Compress MS (compressms)#

visco.compress_ms.write_ms_to_zarr(ms_path: str, zarr_path: str, consolidated: bool, chunk_size_row: int, overwrite: bool, compressor: str, level: int)#

Convert a Measurement Set to a Zarr store.

Parameters:
  • ms_path (str) – The path to the Measurement Set.

  • zarr_path (str) – The path to the Zarr store.

  • consolidated (bool, optional) – Whether to use a consolidated Zarr store.

  • chunk_size_row (int, optional) – The chunk size for the rows.

  • overwrite (bool, optional) – Whether to overwrite the Zarr store if it exists.

  • compressor (str, optional) – The name of the compressor to use.

  • level (int, optional) – The compression level to use.
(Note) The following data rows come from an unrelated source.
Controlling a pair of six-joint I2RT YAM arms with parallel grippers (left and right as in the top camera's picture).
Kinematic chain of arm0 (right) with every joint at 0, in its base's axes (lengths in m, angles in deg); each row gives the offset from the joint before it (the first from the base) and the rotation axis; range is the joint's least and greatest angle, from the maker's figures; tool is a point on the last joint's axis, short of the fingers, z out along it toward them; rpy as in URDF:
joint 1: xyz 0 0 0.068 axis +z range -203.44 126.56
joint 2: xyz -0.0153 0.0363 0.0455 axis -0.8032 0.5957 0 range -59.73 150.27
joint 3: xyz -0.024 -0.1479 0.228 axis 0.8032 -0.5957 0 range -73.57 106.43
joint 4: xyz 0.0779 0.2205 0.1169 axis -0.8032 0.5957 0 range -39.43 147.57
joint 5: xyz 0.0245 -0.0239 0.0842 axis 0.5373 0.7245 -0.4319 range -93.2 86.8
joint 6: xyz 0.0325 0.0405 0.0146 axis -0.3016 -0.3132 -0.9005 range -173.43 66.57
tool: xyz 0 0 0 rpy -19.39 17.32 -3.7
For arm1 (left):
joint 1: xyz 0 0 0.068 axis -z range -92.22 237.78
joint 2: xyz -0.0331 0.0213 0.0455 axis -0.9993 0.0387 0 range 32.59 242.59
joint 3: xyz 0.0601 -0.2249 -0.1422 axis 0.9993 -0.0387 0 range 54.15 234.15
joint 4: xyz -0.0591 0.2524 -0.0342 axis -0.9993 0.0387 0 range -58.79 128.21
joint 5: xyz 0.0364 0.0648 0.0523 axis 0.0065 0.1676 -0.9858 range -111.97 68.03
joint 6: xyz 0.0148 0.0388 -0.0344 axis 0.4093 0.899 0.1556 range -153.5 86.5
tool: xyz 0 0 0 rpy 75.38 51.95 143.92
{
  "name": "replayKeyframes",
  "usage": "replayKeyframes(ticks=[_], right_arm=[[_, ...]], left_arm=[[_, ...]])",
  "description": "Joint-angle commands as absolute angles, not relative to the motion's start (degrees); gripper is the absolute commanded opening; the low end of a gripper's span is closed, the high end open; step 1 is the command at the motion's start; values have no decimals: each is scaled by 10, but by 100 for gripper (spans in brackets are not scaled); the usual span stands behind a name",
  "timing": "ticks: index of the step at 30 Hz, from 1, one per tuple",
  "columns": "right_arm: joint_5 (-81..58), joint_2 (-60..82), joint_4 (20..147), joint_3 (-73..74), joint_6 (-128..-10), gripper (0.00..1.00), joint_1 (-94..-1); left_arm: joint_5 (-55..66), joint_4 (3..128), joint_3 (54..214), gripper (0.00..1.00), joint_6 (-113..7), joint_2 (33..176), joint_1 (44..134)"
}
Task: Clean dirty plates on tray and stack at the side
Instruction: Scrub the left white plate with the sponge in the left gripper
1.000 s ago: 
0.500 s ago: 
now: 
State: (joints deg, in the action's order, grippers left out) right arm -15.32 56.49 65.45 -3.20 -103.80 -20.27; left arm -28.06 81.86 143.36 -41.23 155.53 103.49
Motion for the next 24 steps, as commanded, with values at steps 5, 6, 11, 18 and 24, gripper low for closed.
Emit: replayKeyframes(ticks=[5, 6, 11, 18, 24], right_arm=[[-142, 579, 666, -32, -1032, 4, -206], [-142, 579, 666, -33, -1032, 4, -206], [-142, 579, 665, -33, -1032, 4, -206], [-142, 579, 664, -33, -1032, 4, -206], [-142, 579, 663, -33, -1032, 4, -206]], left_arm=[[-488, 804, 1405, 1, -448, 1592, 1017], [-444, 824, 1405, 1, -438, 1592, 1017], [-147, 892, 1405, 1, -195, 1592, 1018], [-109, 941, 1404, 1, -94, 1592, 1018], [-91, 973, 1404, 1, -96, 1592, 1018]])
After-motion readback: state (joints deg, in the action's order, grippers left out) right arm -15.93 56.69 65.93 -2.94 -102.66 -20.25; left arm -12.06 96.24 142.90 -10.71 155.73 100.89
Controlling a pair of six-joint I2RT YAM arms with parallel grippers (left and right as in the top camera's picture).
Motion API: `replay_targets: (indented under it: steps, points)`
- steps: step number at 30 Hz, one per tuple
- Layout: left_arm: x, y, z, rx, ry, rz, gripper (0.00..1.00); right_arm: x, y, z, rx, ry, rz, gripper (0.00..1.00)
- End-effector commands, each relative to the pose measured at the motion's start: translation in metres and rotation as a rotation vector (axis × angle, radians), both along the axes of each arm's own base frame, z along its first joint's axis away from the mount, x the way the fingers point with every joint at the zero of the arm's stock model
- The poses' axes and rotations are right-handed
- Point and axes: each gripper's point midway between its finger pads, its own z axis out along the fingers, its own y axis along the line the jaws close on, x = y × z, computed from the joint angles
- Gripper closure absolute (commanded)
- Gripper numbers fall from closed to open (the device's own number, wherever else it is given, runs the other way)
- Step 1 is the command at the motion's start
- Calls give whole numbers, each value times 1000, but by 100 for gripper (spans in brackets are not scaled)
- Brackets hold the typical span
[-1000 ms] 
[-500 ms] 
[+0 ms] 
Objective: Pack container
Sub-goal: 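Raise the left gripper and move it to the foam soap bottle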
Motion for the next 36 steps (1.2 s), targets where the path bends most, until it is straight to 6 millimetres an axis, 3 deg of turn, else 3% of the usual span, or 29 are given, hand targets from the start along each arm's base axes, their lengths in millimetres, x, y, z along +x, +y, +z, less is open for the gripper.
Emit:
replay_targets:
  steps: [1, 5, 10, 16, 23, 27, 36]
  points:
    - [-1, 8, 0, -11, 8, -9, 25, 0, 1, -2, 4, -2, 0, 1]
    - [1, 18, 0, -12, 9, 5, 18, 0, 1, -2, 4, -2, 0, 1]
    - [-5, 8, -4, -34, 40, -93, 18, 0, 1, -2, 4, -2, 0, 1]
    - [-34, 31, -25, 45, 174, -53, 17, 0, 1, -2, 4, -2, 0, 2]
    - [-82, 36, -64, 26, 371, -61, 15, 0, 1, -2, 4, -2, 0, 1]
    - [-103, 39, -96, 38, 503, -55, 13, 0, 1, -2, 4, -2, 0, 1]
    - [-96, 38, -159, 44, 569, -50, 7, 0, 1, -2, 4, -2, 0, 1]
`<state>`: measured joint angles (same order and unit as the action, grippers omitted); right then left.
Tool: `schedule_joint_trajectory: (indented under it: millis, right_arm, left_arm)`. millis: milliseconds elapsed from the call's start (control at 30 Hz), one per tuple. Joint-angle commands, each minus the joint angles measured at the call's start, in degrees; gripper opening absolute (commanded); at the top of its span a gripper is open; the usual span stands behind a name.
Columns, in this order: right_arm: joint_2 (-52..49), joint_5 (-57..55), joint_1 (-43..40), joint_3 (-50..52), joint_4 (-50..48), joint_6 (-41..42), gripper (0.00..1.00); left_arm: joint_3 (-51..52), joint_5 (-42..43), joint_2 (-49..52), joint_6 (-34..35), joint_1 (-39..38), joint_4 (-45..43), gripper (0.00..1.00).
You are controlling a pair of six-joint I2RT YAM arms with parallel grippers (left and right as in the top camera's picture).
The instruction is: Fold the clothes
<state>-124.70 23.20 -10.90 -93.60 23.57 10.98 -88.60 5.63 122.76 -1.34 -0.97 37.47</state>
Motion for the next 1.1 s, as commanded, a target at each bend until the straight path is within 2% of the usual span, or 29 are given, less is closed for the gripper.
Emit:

visco.compress_ms.compress_visdata(zarr_output_path: str, compressor: str, level: int, correlation: str, correlation_optimized: bool, fieldid: int, ddid: int, scan: int, column: str, outcolumn: str, batch_size: int, flag_estimate: bool, use_model_data: bool, model_data: Optional[Array] = None, decorrelation: Optional[float] = None, compressionrank: Optional[int] = None, flagvalue: Optional[int] = None, antennas: Optional[list] = None)#

Compress visibility data using SVD with batched processing.

Parameters:
  • zarr_output_path (str) – Path to the Zarr store.

  • compressor (str) – Name of the compressor to use.

  • level (int) – Compression level to use.

  • correlation (str) – Comma-separated list of correlation types to process (e.g., ‘XX,YY,XY,YX’).

  • correlation_optimized (bool) – Whether to use optimized correlation processing (XX/YY and XY/YX together).

  • fieldid (int) – FIELD_ID to filter on.

  • ddid (int) – DATA_DESC_ID to filter on.

  • scan (int) – SCAN_NUMBER to filter on.

  • column (str) – Column in the MAIN table containing the visibility data to compress.

  • outcolumn (str) – Column name to store the compressed data.

  • batch_size (int) – Number of baselines to process in each batch.

  • flag_estimate (bool) – Whether to estimate flagged data using interpolation.

  • use_model_data (bool) – Whether to replace flagged data with model data.

  • model_data (str, optional) – Column name for model data if use_model_data is True.

  • decorrelation (float, optional) – Desired decorrelation level (0 to 1).

  • compressionrank (int, optional) – Number of singular values to keep.

  • flagvalue (int, optional) – Value to replace flagged data with if specified.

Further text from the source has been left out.